Since early June, Hong Kong has been rocked by protests sparked by a bill that would have allowed people to be extradited to mainland China to stand trial.
Although the contentious bill was formally withdrawn last month, the protesters continue to demand an independent inquiry into alleged police brutality, amnesty for more than 1,000 people charged with offences during the demonstrations, and full democracy to elect the legislature and chief executive.
Hong Kong’s embattled Chief Executive Carrie Lam has not made a public appearance since casting her vote on Sunday, but issued a statement after the election results were announced on Monday.

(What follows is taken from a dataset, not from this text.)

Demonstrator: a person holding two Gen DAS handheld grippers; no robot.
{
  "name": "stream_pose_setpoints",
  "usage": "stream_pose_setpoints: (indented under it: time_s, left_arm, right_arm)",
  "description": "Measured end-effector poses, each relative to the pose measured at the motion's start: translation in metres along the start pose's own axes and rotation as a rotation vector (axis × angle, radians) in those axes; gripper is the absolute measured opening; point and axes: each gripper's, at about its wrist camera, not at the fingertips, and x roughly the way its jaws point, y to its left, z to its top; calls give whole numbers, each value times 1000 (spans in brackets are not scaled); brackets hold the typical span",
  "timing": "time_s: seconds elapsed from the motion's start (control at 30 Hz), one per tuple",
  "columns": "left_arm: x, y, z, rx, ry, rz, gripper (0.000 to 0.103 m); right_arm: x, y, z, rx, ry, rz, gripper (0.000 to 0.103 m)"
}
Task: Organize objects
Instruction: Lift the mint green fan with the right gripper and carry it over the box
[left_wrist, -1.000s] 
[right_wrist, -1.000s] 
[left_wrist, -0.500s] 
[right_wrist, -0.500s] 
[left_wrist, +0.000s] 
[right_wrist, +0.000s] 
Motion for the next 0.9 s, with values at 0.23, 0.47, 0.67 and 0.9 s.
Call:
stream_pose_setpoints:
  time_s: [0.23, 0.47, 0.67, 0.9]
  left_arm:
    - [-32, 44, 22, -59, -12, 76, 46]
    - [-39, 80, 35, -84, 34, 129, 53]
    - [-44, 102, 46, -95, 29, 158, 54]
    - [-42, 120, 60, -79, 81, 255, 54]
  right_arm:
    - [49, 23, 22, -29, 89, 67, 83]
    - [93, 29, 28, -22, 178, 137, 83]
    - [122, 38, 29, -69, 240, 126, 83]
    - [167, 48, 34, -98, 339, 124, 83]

“The government will listen to the opinions of members of the public humbly and seriously reflect,” said Lam.
Starry Lee, leader of the biggest pro-Beijing party who narrowly defeated her challenger, also called for reflection by the city’s administration.
“We hope the government can deeply reflect upon and examine its own shortcomings in handling the bill and restoring order to society,” Lee said.
All told, the pan-democratic camp and its allies dominated 17 of the 18 districts up for election and swept up nearly 400 of the 452 seats, an almost 30 percent rise since the 2014 vote.
The voter turnout of 71 percent – a record for any election since the territory returned to Chinese sovereignty in 1997 – dealt a blow to the government, not the least because it had failed to quell the protests by force.
“The overwhelming majority that voted against the government shatters its claim to any legitimacy,” Ma said.
In Hong Kong, district councils evolved from colonial-era local advisory boards to introduce elected representatives to the legislature. They are the only elections in the city that offer any form of truly democratic rule.
The defeat of its incumbents will cost pro-Beijing parties several legislative seats in next year’s election.
Given district councillors account for 10 percent of the total 1,200 electors for the chief executive, the democratic sweep gives the camp a little more sway in an electorate still stacked with mostly pro-Beijing loyalists.
More importantly, however, Sunday’s election was heralded as the closest thing to a referendum because it tapped into the constituency on the grassroots level.
While past council elections were mostly about hyper-local issues, many candidates this year openly campaigned over the issues being raised by the protesters – and won.
Riding the momentum of their triumph, about 100 newly-elected district councillors – to be sworn in on New Year’s Day – descended on the city’s Polytechnic University, where a few dozen protesters faced a police lockdown for eight days.
Galvanised by months of protests, the number of registered voters aged between 18 and 35 in Hong Kong spiked by more than 12 percent, with a record 4.1 million people now on the electoral rolls.
The election also saw many young faces joining the fray, casting aside the belief popular among the older generation that politics is an unworthy and even corrupt pursuit. Their victory disrupts district councils long dominated by local figureheads and old-time politicians.
The last time the democrats performed well was in 2003 when they rode the public discontent over a controversial sedition bill. But the tide turned in the next two elections.
“This time it will have a more lasting effect given the sheer anger towards the government,” political commentator Ching Cheong told Al Jazeera.
“Back then, the government was less hell-bent on going against public opinion. Now, their arrogance of power clearly shows.”
The landslide victory even took the winning democrats by surprise.
Vows mere made in online forums about running naked in the park and plunging into the harbour if certain incumbents lost. Political observers had also predicted a democratic takeover of only half the seats.
“We were surprised by the turnout and the margin,” said Debby Chan, 29, one of the winning candidates from a suburban district long dominated by conservatives and never won by the democrats.
Meanwhile, China has been guarded in its response.
“China’s central government resolutely supports Chief Executive Carrie Lam’s leadership,” said the country’s foreign ministry spokesman Geng Shuang at a press briefing.
Ching, however, said Beijing will read the election results as an act of “blatant resistance” against the Hong Kong government.
“They will only solidify their mistrust of Hong Kong,” he said.